Splunk Search

How to feed a query?

jacques
Loves-to-Learn

I am trying to run a simple query, but with a catch.  I want to run something like this:

index=weblogs somedomain.com | stats count

I don't want to see all of the the events. I don't want detail. I just want to know how many events make reference to *somedomain.com*.  For this specific domain, I'm good, and the above query returns almost instantaneously what I want.

The catch - I now need to perform this simple query several thousand more times for each of the domains on a list, providing the number of events make reference to each domain in the list.

I thought if I spun my list into a CSV, import it and the reference/"feed" the query using something like this:

index=weblogs | inputcsv domainlist.csv | stats count

Or perhaps:

index=weblogs | inputlookup domainlist.csv | stats count

I'd have what I needed, but to no avail.  I've tinkered with LOOKUP, MAP, FOREACH and several others.  In the end, I feel like I've missed the obvious.  I feel like it's the iterative nature of the query that is defeating me.

Thank you in advance for your assistance.

Labels (2)
0 Karma

bowesmana
SplunkTrust
SplunkTrust

Do you have a field that contains the name of the domain or are you searching for that domain anywhere in the raw event data - currently you are just looking for somedomain.com in the raw event.

The obvious solution if there is a field containing the domain is 

| stats count by domainField

but you would need to have domainField containing your event field.

Depending on your data, you may be able to extract 'domains' from the data, for example you could rex out what looks like a domain based on the standard domain elements, e.g. something basic as this captures various domains from raw

| rex "(?<domainField>\w+\.(com|org|co)\.?(au|uk|fr)?)"

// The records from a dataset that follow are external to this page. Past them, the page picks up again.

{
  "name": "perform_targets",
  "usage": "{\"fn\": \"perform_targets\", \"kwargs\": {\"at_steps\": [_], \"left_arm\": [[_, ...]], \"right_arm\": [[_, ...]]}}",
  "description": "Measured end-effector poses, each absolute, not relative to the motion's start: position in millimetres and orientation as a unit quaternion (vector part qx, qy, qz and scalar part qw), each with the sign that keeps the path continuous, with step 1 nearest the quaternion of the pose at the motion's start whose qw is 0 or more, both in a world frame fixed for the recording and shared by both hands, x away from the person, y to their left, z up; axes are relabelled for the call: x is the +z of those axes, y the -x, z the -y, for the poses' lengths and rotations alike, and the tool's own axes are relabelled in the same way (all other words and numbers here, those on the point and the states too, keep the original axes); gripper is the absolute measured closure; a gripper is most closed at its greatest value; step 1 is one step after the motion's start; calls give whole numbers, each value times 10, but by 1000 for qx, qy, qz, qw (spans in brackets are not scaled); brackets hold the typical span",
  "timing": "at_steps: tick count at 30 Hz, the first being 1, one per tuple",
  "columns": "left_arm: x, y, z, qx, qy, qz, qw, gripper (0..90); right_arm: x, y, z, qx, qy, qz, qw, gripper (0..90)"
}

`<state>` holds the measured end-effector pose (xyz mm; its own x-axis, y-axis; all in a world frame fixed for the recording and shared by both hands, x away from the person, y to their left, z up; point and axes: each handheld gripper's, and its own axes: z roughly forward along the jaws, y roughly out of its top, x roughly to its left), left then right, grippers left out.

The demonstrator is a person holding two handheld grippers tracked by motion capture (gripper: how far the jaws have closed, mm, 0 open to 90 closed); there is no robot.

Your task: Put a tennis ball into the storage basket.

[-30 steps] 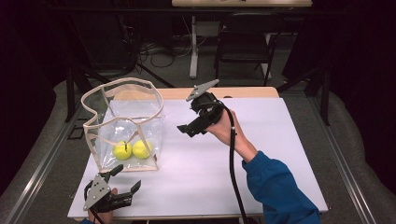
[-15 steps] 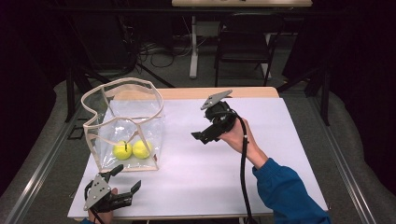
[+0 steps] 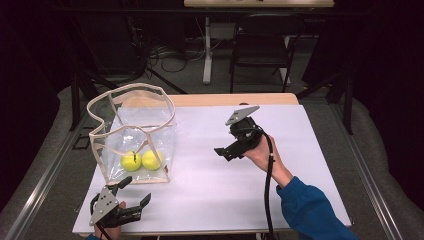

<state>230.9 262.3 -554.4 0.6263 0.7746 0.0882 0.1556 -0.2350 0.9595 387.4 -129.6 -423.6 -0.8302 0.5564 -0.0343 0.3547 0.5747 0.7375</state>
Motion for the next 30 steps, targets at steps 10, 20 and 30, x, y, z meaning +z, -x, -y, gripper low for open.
{"fn": "perform_targets", "kwargs": {"at_steps": [10, 20, 30], "left_arm": [[-5544, -2309, -2623, 292, -730, -319, 530, 158], [-5543, -2306, -2621, 292, -729, -319, 530, 158], [-5539, -2304, -2629, 294, -730, -318, 529, 158]], "right_arm": [[-4393, -3784, 1504, 386, -277, -871, 127, 0], [-4554, -3680, 1682, 387, -292, -866, 121, 0], [-4693, -3578, 1859, 384, -306, -863, 120, 0]]}}
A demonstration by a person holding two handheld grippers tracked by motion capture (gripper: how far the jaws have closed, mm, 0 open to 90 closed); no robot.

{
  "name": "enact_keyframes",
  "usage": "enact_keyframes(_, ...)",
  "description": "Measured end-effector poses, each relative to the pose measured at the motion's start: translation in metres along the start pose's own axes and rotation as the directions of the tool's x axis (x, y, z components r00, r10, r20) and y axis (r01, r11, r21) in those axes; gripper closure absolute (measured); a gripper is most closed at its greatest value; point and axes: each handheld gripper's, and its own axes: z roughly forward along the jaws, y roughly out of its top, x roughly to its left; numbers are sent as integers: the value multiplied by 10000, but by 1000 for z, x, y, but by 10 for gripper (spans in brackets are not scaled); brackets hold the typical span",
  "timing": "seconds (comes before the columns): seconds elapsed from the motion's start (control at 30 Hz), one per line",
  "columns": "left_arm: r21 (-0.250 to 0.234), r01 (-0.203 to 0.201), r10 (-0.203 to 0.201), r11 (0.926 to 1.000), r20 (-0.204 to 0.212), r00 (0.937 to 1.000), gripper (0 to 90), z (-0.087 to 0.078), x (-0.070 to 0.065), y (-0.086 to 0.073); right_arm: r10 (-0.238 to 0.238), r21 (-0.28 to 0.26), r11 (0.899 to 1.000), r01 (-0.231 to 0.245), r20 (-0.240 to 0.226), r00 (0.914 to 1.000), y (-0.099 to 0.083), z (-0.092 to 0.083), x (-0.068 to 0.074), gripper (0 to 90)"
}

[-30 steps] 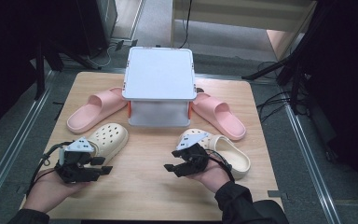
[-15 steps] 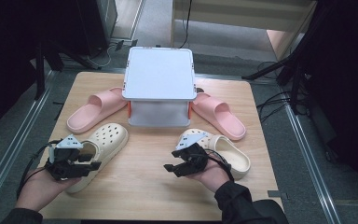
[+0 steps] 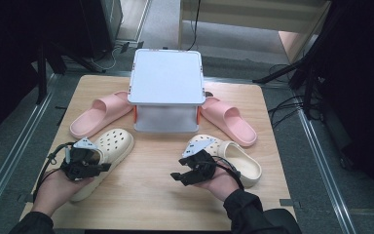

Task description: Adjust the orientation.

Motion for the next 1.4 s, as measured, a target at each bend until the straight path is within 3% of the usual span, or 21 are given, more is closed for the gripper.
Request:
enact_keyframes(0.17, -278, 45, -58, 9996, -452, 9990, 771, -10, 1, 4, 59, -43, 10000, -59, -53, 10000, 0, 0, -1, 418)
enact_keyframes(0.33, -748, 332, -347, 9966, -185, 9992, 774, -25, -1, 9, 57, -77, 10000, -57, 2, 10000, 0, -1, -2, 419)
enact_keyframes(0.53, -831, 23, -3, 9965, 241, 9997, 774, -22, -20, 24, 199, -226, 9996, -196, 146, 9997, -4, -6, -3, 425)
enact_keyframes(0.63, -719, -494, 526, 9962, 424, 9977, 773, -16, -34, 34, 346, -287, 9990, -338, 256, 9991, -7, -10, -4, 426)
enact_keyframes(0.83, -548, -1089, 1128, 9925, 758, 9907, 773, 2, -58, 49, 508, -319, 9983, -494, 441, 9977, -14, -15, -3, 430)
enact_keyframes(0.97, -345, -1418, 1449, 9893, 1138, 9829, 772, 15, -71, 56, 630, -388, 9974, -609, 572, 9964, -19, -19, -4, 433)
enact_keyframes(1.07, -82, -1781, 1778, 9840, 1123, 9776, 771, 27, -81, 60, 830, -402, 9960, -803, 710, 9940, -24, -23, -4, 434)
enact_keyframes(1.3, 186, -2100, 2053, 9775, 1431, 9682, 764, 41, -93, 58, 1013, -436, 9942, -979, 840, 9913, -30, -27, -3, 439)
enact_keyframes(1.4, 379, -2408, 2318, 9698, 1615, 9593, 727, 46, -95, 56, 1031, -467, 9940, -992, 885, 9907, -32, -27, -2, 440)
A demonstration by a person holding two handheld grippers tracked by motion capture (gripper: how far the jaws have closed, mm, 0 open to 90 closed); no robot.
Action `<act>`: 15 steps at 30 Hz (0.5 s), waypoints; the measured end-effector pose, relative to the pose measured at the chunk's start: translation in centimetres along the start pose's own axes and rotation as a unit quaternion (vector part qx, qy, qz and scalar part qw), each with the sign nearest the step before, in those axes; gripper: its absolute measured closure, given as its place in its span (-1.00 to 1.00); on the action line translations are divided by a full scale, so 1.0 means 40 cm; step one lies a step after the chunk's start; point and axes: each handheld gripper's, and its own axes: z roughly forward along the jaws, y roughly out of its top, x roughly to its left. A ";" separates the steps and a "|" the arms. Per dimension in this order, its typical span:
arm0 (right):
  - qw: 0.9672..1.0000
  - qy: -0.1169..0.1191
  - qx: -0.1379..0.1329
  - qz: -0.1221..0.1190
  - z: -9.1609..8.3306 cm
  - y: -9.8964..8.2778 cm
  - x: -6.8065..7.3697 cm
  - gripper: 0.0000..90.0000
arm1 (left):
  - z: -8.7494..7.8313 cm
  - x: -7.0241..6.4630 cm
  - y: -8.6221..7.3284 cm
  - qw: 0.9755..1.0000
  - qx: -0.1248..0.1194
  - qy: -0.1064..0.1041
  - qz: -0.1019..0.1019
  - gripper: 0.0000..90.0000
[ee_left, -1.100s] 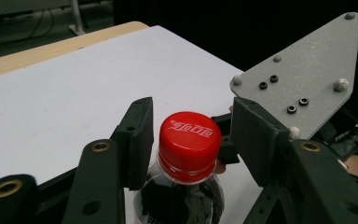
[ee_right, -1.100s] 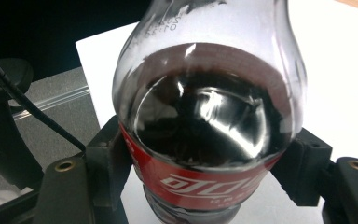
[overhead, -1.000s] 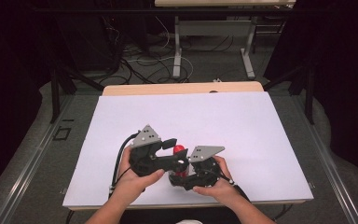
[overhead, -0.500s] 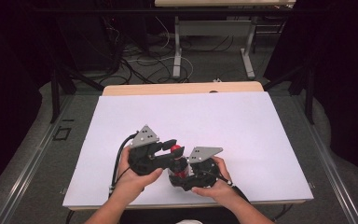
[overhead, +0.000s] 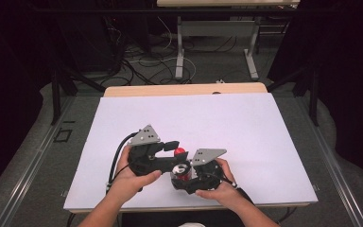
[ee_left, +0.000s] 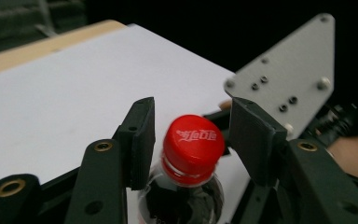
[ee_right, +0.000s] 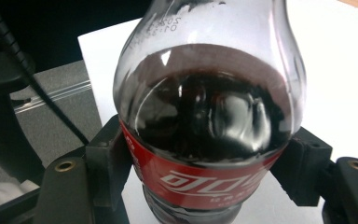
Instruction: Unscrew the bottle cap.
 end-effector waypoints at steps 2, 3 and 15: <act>1.000 0.009 0.008 -0.003 0.000 0.001 0.004 -0.35 | 0.006 0.007 -0.002 1.000 0.005 -0.009 0.003 0.28; 1.000 0.007 0.001 -0.006 0.003 0.000 0.006 -0.34 | 0.007 0.007 -0.004 1.000 0.005 -0.007 -0.002 0.33; 0.999 -0.031 0.005 0.011 0.006 -0.001 0.009 -0.34 | 0.015 -0.045 -0.001 0.995 -0.017 0.098 -0.023 0.36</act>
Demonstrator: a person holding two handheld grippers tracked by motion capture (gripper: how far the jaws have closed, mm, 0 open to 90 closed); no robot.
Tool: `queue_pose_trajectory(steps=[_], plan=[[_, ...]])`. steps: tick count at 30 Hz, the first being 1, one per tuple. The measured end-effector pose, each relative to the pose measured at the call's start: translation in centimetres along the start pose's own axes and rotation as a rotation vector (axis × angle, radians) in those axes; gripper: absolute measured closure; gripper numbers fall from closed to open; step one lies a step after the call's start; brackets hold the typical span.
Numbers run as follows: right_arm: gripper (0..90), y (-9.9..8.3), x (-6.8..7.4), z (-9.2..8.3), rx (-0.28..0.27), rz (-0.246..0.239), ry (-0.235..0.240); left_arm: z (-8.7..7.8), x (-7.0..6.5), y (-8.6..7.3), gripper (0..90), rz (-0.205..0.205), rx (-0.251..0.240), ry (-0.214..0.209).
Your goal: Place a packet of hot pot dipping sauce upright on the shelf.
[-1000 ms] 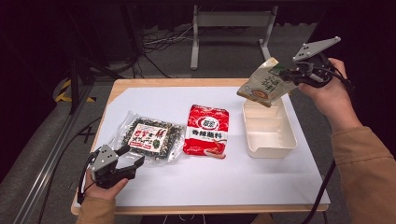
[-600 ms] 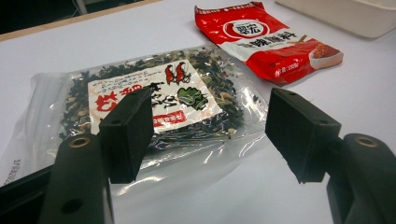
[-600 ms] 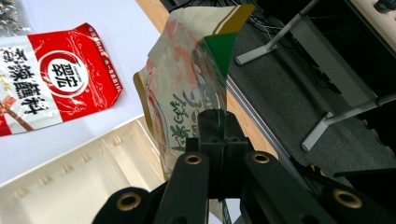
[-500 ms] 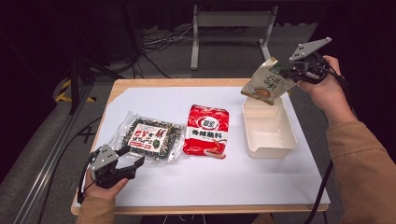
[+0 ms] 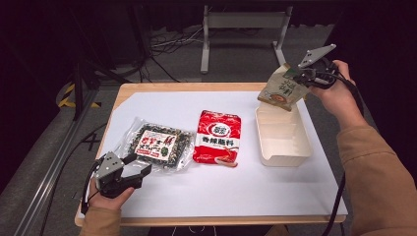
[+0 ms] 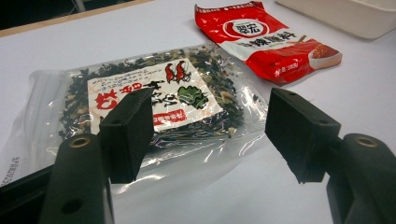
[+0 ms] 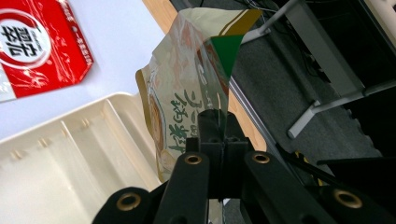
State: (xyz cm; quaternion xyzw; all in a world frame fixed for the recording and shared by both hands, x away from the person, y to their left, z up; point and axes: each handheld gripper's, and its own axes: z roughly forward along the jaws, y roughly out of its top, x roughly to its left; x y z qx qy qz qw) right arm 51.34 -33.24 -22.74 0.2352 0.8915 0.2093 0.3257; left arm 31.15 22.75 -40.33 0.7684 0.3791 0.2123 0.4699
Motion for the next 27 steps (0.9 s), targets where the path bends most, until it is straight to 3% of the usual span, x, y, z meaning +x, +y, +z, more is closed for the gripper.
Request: queue_pose_trajectory(steps=[6,17,27], plan=[[89.7,-0.2,0.2,0.9,0.033,-0.032,-0.012,0.1,-0.1,0.0,33.2,-0.007,0.000,-0.008],[89.6,-0.3,1.0,2.4,0.083,-0.071,0.027,0.1,0.0,0.0,33.2,-0.005,0.006,-0.004],[89.6,-0.5,1.8,3.6,0.102,-0.071,0.058,0.1,0.0,0.0,33.2,-0.001,0.008,-0.010]])
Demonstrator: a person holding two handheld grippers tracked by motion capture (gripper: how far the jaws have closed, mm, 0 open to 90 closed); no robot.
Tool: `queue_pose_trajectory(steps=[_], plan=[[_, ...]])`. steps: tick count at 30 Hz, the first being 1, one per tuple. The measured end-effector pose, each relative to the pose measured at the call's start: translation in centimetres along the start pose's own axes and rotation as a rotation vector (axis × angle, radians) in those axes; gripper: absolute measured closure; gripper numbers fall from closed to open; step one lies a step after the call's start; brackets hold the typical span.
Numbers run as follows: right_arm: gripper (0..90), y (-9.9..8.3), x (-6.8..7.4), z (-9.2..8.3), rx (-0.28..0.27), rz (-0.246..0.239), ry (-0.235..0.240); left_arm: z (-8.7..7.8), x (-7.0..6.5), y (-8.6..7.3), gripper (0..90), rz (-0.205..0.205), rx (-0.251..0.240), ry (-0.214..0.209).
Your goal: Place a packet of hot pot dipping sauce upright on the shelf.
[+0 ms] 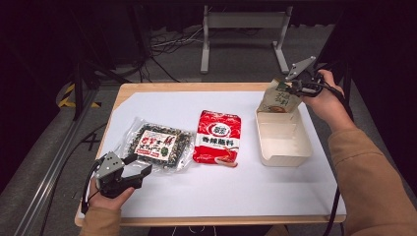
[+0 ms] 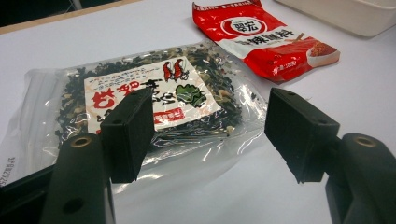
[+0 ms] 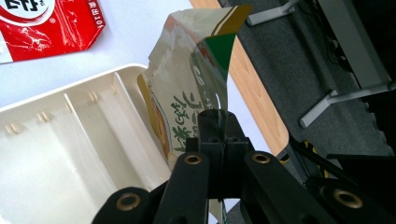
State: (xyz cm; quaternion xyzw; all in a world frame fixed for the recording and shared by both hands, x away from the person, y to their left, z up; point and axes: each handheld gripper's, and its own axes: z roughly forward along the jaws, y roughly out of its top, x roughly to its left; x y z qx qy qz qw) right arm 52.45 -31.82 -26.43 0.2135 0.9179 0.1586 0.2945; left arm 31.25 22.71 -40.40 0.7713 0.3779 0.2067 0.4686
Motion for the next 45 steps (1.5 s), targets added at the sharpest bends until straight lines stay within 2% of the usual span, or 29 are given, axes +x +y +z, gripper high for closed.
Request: queue_pose_trajectory(steps=[19,26,32,37,40,43,45], plan=[[88.3,0.1,1.0,1.9,0.007,0.007,0.047,0.3,0.0,0.1,33.0,0.002,0.000,-0.009],[82.7,0.1,1.2,2.0,-0.010,0.024,0.047,0.4,0.0,0.1,33.0,0.004,0.003,-0.012],[63.8,0.2,1.4,2.0,-0.057,0.073,0.039,0.4,-0.1,0.2,33.5,0.014,0.000,-0.013],[50.0,0.5,1.3,1.5,-0.112,0.088,-0.006,0.5,0.0,0.2,33.2,0.017,0.003,-0.016],[47.3,0.5,1.3,1.1,-0.133,0.105,-0.030,0.6,-0.1,0.2,33.0,0.013,0.001,-0.019],[45.7,0.4,1.2,0.2,-0.185,0.147,-0.063,0.9,-0.1,0.3,32.9,0.022,0.004,-0.023],[45.6,0.3,1.2,-0.5,-0.223,0.184,-0.066,1.0,-0.1,0.4,32.5,0.024,0.006,-0.026]])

 and then you could run your stats following the rex and then finally limit the search results to the ones you want.

 

0 Karma

jacques
Loves-to-Learn

Thank you for your quick response!

I do have a couple of fields in the weblogs that may contain the domain or variations of it.  As I am creating the CSV I can name that single column whatever I like so that it matches.  There are a couple of "unknowns" here that I believe are making this complicated.  In my simple query:

index=weblogs somedomain.com | stats count

I am searching my results for *somedomain.com* regardless of the field.  I certainly can be more specific and designate a single field to search, but I do need to be able to still retain the wildcard aspect so that "somedomain.com" from the list of domains provided by the CSV also finds "somedomain.com", "www.somedomain.com ", "video.somedomain.com", etc. from the weblogs.  In my past experience, adding an asterisk such as domain="*somedomain.com" significantly impacted the search and processing.  "Significantly" = a search similar to what I'm currently using but with an asterisk was 40% complete after two days, but when I ran the same search without the asterisk completed in a couple of minutes.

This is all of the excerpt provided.